[Task directions] Reproduce exactly, from the data that follows, the line with "Our labeler tagged black charger", the line with "Our labeler tagged white charging", and every line that lies between them.

-- -- --

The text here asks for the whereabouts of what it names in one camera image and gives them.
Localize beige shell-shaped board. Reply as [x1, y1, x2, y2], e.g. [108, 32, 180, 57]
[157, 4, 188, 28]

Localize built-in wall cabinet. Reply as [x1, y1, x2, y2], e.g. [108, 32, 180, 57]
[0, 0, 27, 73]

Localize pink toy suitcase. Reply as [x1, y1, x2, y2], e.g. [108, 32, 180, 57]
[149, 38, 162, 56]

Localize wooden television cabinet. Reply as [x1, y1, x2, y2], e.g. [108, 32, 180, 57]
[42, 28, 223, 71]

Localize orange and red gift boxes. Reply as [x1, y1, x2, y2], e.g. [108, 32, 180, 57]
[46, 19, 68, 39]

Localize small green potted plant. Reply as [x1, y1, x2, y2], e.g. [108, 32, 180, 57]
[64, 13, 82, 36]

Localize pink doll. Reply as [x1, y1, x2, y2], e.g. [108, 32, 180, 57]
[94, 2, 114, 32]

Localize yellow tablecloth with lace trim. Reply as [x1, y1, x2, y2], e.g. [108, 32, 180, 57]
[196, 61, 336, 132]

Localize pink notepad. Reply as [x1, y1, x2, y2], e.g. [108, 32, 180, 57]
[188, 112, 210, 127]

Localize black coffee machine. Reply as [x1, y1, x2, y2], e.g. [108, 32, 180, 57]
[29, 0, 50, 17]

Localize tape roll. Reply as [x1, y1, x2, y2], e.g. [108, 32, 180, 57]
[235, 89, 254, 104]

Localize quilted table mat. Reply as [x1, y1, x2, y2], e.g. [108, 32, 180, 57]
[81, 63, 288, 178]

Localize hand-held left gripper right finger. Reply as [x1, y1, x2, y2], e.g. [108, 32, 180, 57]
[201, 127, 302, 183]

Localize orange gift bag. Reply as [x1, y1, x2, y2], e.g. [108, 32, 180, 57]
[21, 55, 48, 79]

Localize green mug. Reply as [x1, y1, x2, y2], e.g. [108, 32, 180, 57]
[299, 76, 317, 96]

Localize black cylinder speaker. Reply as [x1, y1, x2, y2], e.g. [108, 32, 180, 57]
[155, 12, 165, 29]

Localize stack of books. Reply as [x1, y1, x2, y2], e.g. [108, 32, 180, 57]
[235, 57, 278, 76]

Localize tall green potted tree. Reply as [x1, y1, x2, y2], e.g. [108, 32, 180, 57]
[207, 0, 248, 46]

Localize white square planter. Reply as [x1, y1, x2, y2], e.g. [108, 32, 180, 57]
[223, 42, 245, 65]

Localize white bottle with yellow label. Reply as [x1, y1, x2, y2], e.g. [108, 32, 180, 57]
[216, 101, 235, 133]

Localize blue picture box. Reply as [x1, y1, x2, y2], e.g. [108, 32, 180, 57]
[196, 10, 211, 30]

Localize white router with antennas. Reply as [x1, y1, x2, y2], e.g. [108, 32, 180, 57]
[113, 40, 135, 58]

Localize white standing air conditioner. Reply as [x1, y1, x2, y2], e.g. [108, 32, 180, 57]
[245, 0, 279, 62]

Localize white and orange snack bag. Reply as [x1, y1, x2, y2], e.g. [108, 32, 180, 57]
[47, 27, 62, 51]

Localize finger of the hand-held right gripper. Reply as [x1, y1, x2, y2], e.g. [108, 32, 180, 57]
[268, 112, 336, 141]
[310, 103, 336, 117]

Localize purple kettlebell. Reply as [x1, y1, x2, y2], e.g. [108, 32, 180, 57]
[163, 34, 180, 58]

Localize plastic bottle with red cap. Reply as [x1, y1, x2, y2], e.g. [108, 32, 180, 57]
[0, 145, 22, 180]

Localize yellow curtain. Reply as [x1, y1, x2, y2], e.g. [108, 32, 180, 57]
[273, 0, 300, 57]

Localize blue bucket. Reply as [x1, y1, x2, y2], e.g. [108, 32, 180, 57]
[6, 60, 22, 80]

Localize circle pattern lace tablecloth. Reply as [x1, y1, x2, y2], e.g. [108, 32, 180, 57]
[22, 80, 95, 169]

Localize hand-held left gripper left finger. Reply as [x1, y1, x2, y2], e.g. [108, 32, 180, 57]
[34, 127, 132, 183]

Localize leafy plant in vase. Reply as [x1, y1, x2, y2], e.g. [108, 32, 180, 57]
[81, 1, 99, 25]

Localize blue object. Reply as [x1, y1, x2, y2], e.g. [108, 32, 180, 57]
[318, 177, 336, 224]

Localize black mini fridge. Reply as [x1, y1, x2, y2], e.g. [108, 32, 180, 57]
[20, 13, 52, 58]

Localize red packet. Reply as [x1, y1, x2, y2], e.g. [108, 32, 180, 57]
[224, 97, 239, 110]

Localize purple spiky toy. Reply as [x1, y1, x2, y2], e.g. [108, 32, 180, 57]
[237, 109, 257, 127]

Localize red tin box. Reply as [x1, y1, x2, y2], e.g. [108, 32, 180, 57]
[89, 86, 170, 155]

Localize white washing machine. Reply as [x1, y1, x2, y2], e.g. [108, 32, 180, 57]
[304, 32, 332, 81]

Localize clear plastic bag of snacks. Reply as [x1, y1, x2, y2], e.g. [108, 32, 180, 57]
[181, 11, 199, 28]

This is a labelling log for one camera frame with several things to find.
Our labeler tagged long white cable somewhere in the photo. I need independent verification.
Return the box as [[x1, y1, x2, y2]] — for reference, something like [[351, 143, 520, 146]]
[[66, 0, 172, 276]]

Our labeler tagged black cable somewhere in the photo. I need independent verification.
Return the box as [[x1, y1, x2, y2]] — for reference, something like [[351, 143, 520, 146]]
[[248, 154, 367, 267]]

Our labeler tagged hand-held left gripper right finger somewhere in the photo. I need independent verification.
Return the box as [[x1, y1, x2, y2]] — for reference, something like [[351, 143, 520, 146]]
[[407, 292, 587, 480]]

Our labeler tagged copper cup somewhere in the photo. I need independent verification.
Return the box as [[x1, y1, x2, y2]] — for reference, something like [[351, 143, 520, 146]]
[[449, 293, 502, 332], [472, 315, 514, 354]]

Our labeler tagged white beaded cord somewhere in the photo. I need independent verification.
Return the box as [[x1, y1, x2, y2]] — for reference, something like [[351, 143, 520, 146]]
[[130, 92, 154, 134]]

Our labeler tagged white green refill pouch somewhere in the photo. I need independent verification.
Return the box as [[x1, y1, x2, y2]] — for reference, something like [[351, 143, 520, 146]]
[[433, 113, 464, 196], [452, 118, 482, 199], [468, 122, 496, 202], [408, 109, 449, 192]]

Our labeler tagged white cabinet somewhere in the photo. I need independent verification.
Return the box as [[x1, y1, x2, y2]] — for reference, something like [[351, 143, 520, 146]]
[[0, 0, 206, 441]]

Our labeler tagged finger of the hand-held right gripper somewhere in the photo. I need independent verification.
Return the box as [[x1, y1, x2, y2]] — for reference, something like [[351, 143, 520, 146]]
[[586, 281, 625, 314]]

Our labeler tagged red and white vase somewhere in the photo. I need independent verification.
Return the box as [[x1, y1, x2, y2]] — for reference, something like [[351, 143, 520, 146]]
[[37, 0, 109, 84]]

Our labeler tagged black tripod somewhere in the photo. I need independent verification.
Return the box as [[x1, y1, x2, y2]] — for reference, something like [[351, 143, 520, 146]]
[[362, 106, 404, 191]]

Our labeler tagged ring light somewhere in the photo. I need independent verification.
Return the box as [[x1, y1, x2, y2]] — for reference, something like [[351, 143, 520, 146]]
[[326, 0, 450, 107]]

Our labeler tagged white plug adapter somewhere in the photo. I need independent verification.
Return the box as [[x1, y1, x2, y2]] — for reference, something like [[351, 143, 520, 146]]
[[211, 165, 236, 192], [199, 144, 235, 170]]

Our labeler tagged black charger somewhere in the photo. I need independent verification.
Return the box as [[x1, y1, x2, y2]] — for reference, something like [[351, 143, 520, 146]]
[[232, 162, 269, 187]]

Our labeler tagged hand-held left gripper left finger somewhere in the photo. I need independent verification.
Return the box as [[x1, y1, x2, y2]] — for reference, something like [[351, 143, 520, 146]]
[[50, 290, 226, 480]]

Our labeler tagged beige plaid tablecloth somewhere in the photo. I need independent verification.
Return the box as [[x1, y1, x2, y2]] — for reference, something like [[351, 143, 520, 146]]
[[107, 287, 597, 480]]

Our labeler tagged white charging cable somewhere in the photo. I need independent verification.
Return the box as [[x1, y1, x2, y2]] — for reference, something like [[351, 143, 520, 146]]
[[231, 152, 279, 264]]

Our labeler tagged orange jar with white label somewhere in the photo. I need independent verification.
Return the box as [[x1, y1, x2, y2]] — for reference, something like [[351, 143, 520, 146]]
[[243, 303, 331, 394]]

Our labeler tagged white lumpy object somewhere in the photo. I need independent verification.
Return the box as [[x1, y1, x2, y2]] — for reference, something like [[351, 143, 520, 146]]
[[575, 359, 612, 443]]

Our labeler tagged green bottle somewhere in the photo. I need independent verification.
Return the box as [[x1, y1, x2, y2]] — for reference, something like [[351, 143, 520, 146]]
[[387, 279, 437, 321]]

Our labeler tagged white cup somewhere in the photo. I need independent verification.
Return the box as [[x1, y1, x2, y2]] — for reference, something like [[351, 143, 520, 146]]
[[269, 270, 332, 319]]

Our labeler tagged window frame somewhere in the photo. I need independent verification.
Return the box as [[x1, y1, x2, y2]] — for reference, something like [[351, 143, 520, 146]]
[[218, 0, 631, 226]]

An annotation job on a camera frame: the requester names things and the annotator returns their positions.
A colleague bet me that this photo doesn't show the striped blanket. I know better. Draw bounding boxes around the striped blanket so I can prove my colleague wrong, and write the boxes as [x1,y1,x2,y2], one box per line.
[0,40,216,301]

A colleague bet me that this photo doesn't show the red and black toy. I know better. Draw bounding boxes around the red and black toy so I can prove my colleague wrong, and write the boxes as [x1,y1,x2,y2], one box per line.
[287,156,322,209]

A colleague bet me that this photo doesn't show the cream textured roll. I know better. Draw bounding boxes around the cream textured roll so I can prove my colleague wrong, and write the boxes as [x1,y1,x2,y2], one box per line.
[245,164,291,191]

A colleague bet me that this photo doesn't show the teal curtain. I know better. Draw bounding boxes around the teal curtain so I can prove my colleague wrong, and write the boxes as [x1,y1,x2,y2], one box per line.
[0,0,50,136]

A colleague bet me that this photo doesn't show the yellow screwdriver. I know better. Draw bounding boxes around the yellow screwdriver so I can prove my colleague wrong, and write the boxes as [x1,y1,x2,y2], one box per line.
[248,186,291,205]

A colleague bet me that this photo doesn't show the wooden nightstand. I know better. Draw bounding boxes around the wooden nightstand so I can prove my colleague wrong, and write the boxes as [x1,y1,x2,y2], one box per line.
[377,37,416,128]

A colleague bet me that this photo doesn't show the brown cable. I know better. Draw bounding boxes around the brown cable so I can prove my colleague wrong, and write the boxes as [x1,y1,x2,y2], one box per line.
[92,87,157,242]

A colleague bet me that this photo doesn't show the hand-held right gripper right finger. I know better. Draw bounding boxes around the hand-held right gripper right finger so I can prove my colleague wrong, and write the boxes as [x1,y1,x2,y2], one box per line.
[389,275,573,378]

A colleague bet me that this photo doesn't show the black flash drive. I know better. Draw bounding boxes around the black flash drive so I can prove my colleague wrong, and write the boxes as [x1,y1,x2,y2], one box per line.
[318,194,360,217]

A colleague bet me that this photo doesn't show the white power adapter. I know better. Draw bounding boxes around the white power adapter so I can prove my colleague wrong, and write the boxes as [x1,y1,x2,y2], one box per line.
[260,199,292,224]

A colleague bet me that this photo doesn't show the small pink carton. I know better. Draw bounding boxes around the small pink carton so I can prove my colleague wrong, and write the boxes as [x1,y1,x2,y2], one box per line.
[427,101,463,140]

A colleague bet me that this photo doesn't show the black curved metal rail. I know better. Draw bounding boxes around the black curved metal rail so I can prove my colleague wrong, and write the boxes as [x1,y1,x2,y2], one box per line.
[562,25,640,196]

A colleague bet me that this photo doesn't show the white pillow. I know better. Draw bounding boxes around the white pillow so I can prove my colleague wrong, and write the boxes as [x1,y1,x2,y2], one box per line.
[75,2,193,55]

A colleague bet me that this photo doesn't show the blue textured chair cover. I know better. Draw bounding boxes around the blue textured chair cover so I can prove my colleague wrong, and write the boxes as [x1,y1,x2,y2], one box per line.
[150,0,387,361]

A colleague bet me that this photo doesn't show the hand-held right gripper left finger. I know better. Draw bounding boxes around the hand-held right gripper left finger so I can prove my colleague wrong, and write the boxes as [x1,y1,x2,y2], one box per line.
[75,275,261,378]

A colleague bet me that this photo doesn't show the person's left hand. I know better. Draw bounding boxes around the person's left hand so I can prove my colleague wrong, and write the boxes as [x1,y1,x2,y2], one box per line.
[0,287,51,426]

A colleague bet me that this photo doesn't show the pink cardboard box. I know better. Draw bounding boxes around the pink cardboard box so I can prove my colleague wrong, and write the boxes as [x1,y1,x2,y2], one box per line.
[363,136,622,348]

-- -- --

[Task response]
Our labeler tagged black charger somewhere in the photo. I need independent verification.
Return the box as [[x1, y1, x2, y2]] — for reference, something like [[351, 143, 520, 146]]
[[232, 162, 269, 187]]

Our labeler tagged hand-held left gripper left finger somewhere in the photo. I need independent verification.
Return the box as [[x1, y1, x2, y2]] — for reference, something like [[351, 143, 520, 146]]
[[50, 290, 226, 480]]

Our labeler tagged beige plaid tablecloth somewhere in the photo. I need independent verification.
Return the box as [[x1, y1, x2, y2]] — for reference, something like [[351, 143, 520, 146]]
[[107, 287, 597, 480]]

Our labeler tagged white charging cable somewhere in the photo. I need independent verification.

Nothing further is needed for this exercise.